Клад Емельяна Пугачёва. Николай Полотнянко
Петров.
Кротков окончательно вышел из гроба, слез с телеги и, подойдя к пииту, дружески обнял его за плечи.
– Сухим я тебя, Калистрат, не отпущу, все мои петербургские годы ты был сначала моим наставником, а потом и другом на жизненном поприще. Много чего с нами случалось, но больше приятного, ты не оставлял меня в беде, я, надеюсь, платил тебе тем же.
От прилива чувств Борзов едва не прослезился и осипшим от волнения голосом произнес:
– Такого приятного друга, как ты, Степан, у меня больше не будет. Однако же пора посылать раба твоего Сысоя в ямскую слободу.
Кротков отстранился от пиита и поманил его за собой к телеге, с которой снял свой сундук, поставил на траву и распахнул крышку. Калистрат разулыбался шире некуда, и было отчего: в сундуке стояли два штофа очищенной водки, а от свёртка исходил дрязнящий запах копчёной колбасы.

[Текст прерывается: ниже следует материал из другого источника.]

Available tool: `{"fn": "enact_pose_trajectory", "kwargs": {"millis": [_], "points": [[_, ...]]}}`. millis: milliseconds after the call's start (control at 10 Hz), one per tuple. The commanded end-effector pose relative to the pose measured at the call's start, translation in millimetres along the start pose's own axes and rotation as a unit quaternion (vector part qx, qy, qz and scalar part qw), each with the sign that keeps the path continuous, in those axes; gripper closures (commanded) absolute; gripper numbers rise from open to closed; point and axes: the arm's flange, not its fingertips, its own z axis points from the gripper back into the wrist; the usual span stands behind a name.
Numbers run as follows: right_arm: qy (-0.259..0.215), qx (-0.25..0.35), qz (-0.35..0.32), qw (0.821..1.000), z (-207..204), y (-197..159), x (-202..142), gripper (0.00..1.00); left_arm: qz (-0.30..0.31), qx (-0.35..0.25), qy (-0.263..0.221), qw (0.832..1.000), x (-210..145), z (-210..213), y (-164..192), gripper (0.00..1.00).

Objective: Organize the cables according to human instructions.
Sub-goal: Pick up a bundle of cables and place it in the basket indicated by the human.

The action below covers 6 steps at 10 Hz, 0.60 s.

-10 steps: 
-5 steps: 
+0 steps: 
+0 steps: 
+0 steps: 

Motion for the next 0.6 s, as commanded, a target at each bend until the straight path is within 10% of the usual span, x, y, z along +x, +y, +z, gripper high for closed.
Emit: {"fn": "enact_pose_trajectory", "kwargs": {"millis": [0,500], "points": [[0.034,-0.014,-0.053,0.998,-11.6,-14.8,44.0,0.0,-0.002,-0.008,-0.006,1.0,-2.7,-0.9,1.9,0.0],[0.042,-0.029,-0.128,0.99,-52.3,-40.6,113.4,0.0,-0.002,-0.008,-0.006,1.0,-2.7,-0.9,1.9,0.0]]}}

– Как ты всё это сумел сделать? – подивился Борзов. – Лежал в гробу, а всё имеешь.
– От тебя научился в первую очередь думать о своей выгоде. Пока ты с художником был в полиции, я сходил в питейный дом, а закуску сохранил из твоих запасов.
– Вижу, что моя наука и мне пошла впрок.
Кротков огляделся вокруг. За деревьями солнца уже не было видно, приближалась короткая июньская ночь.
– Сысой! Подай мне топор и распрягай лошадь.
– Зачем тебе топор? – сказал Борзов. – Его, может, у него и нет.
– Мужик без топора – не мужик. Правду я говорю, Сысой?
– Истинную правду, барин. Я без топора не выхожу из дому, без него – как без рук.
Кротков сволок с телеги на землю гроб и взял в руки топор.
– Что ты, Степан, задумал?
– Не бросать же гроб целым, кто-нибудь на него набредёт, устроит шум, наедет полиция, а что дальше будет, ты и сам знаешь. – Кротков начал топором разбивать гроб и ломать доски. – А мы из него раздуем кострище, и гори моя солдатская жизнь синим пламенем!
Борзов и Сысой сняли с телеги попону и расстелили ее на поляне. Хмельное и сытное Калистрат вынул из кротковского сундука. Степан тем временем разломал гроб и кучей сложил обломки. Сысой посмотрел на работу барина и сказал:
– А ведь костёр к месту: сегодня Иван Купала.
Это известие Борзов пропустил мимо ушей, а Кроткова оно так поразило, что он выпустил из рук топор. И было отчего ему так взволноваться: последние дни он и думать не мог ни о чём другом, как о захороненном невесть где для него богатстве. Но чтобы найти клад, нужно иметь цветок папоротника, а тот цвёл только на Ивана Купала. Кротков знал, что папоротников цвет даётся в руки далеко не каждому, может, одному из сотен тысяч охотников за ним, но сегодня ему везло как никогда в жизни: он ушёл от долговой тюрьмы. И почему бы этому везению не продлиться до первой утренней звезды?
Борзов тронул приятеля за плечо, но он так задумался, что его пришлось тормошить.
– Скажи, Калистрат, – очнувшись от дум, сказал Кротков, – в какой час расцветает папоротник?
Пиит недоуменно на него взглянул и покачал головой.